I waited in line with Robert Downey Jr. at a Starbucks in Pittsburgh. He was in town shooting Wonder Boys. And though I'm only 5'3", I wanted to put him in my pocket and run. He is that small.
August 20, 2004 | Unregistered Commenteramy
I soo drool for John Cusak, John has been in love with me since i was 13!
August 23, 2004 | Unregistered CommenterSanorah
Offhand, only pathetic near-brushes with fame occur to me, though I'm convinced I must have something more exciting and less pathetic than Almost Talking to Orson Scott Card But Getting Sidetracked and Not Pursuing the (Ideal) Opportunity Because I Didn't Realize It Was Him Till the Next Week. BAH.

But that's not nearly as sad as the series (series even!) of Elijah Wood and other members of the cast of LotR dreams. No doubt brought on by watching too many special DVD features. We will stop now, and not embarass ourselves further.

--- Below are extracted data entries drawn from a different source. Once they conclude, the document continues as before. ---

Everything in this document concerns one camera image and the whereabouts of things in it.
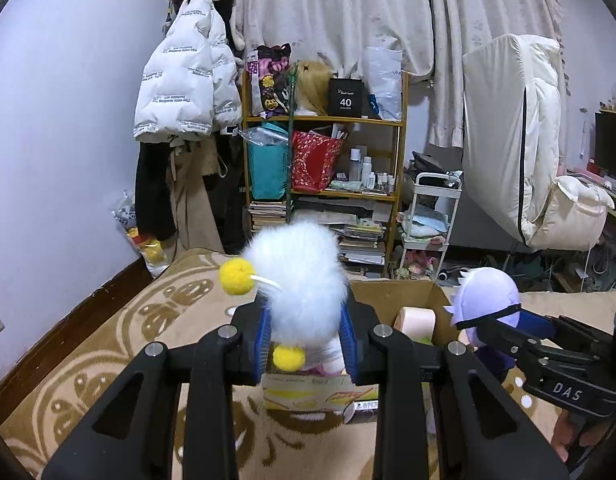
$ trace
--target human hand
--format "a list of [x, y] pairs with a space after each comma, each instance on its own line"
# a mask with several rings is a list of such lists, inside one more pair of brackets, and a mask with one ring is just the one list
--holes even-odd
[[[561, 412], [557, 418], [557, 423], [554, 425], [552, 440], [550, 441], [550, 445], [564, 462], [568, 460], [568, 449], [566, 446], [572, 444], [576, 437], [575, 427], [568, 420], [569, 415], [570, 413], [566, 410]], [[598, 444], [608, 431], [610, 424], [610, 420], [600, 422], [587, 432], [583, 433], [581, 437], [579, 437], [579, 445], [581, 447], [588, 447]]]

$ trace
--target red tote bag
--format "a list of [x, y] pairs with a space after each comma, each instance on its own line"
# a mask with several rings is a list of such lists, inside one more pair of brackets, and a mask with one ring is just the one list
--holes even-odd
[[293, 189], [323, 191], [335, 171], [343, 139], [315, 132], [293, 132]]

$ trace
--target wooden shelf
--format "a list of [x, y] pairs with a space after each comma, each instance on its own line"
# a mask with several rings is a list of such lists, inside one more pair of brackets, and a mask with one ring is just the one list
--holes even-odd
[[[265, 121], [278, 121], [280, 123], [288, 123], [290, 122], [290, 118], [287, 116], [274, 116], [269, 119], [264, 119], [262, 117], [249, 116], [252, 110], [252, 99], [250, 95], [250, 77], [247, 72], [243, 73], [242, 79], [242, 127], [247, 129], [250, 124], [261, 124]], [[335, 117], [335, 116], [293, 116], [293, 122], [297, 122], [298, 124], [304, 124], [305, 126], [309, 126], [310, 123], [323, 123], [326, 125], [327, 123], [344, 123], [344, 124], [352, 124], [352, 123], [361, 123], [361, 124], [374, 124], [375, 126], [389, 126], [392, 129], [392, 136], [388, 136], [387, 139], [390, 139], [390, 150], [377, 150], [368, 147], [368, 155], [373, 158], [386, 158], [390, 161], [390, 170], [394, 174], [395, 177], [395, 190], [392, 194], [386, 195], [377, 192], [351, 192], [344, 190], [334, 190], [334, 189], [325, 189], [322, 192], [308, 192], [308, 191], [300, 191], [300, 190], [291, 190], [290, 189], [290, 179], [291, 172], [290, 168], [288, 168], [287, 180], [286, 180], [286, 189], [289, 190], [286, 193], [285, 199], [290, 202], [291, 195], [310, 195], [310, 196], [321, 196], [328, 198], [356, 198], [362, 200], [377, 200], [384, 203], [390, 203], [390, 219], [386, 222], [386, 252], [384, 253], [384, 264], [376, 265], [376, 264], [362, 264], [357, 263], [357, 265], [362, 266], [377, 266], [382, 267], [382, 274], [387, 276], [388, 273], [388, 265], [390, 263], [390, 255], [392, 254], [392, 249], [394, 247], [394, 240], [397, 235], [397, 212], [399, 205], [399, 196], [402, 190], [403, 184], [403, 158], [406, 148], [406, 121], [408, 119], [408, 73], [402, 73], [402, 120], [401, 121], [383, 121], [381, 119], [368, 119], [361, 117]], [[244, 181], [246, 187], [246, 204], [249, 205], [251, 202], [250, 195], [250, 168], [248, 164], [248, 150], [246, 147], [246, 140], [244, 142], [244, 157], [243, 157], [243, 165], [244, 165]], [[288, 145], [288, 161], [292, 161], [292, 143]], [[248, 215], [248, 223], [252, 228], [252, 216]]]
[[292, 193], [295, 195], [323, 196], [329, 198], [360, 198], [362, 200], [379, 200], [380, 202], [394, 202], [396, 200], [394, 195], [383, 195], [380, 193], [357, 193], [353, 191], [338, 191], [336, 189], [324, 189], [320, 192], [293, 189]]
[[616, 110], [611, 110], [609, 108], [600, 108], [599, 111], [606, 114], [616, 114]]
[[571, 276], [567, 276], [562, 272], [554, 272], [552, 275], [557, 279], [557, 282], [562, 286], [563, 290], [565, 290], [569, 294], [579, 292], [581, 288], [581, 282], [575, 282]]
[[[272, 116], [269, 119], [263, 117], [251, 116], [246, 117], [249, 123], [262, 123], [267, 121], [279, 121], [281, 123], [288, 122], [288, 116]], [[323, 123], [362, 123], [362, 124], [378, 124], [379, 126], [398, 126], [403, 127], [401, 121], [384, 121], [381, 119], [368, 119], [361, 117], [333, 117], [333, 116], [317, 116], [317, 115], [296, 115], [294, 122], [298, 121], [319, 121]]]

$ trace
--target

Thanks for your entries, I'm all kinds of enjoying them.
September 1, 2004 | Unregistered Commenterfalwyn
Personally I have issues with seeing John Cusack as anything short of Llyod Dobbler, (or insert sensitive eighties guy played by Cusack circa 1984-1991 here).

Janet
September 2, 2004 | Unregistered CommenterJanet
I was in my local Charleston, South Carolina Walmart in the garden center and I noticed that the guy at the check-out counter looked exactly exactly like Matt Damon. So I stood there and stared like a fool until he noticed me and then my heart fluttered and I gave him a Damn boy! you might even be HOTTER than Matt Damon look. I stared and stared and no one was asking him for autographs or asking if he was Matt Damon by then he was done paying for his stuff and left. So I kept on shopping. The next day my friend was over visiting and says, "Hey you know they're filming a movie here called Legend of Bagger Vance and it has Matt Damon in it" I fell to the floor crying no no no no no I can't believe I didn't...Oh my god...I'm soooo stupid!! My girlfriend says, "Christi, calm down it's only a movie."
September 5, 2004 | Unregistered CommenterChristi
I've had 3 moments:

1) Age 10, I saw Tiny Tim in a convenience store (whoopee). You know who he is... the guy who sang Tiptoe Through the Tulips.

2) Woody Harrelson and Wesley Snipes came to a nightclub in Orlando where I was a manager. I watched Woody as he was leaving and trying to hide a jello shot in his jacket (I swear) and then me and another employee ran out after him and asked for a picture with him. We got it. This was 10 years ago. I still have the picture.

3) In early 1996, my sister and I were on the Jenny Jones talk show. It was about people who ruined your wedding. We had this very flamboyantly gay friend who kept using the disposable cameras to take photos of the groomsmen by putting the camera under their kilts (they are Scottish). He did all kinds of other things, but he didn't ruin my sisters wedding, we really just went on the show to have some fun.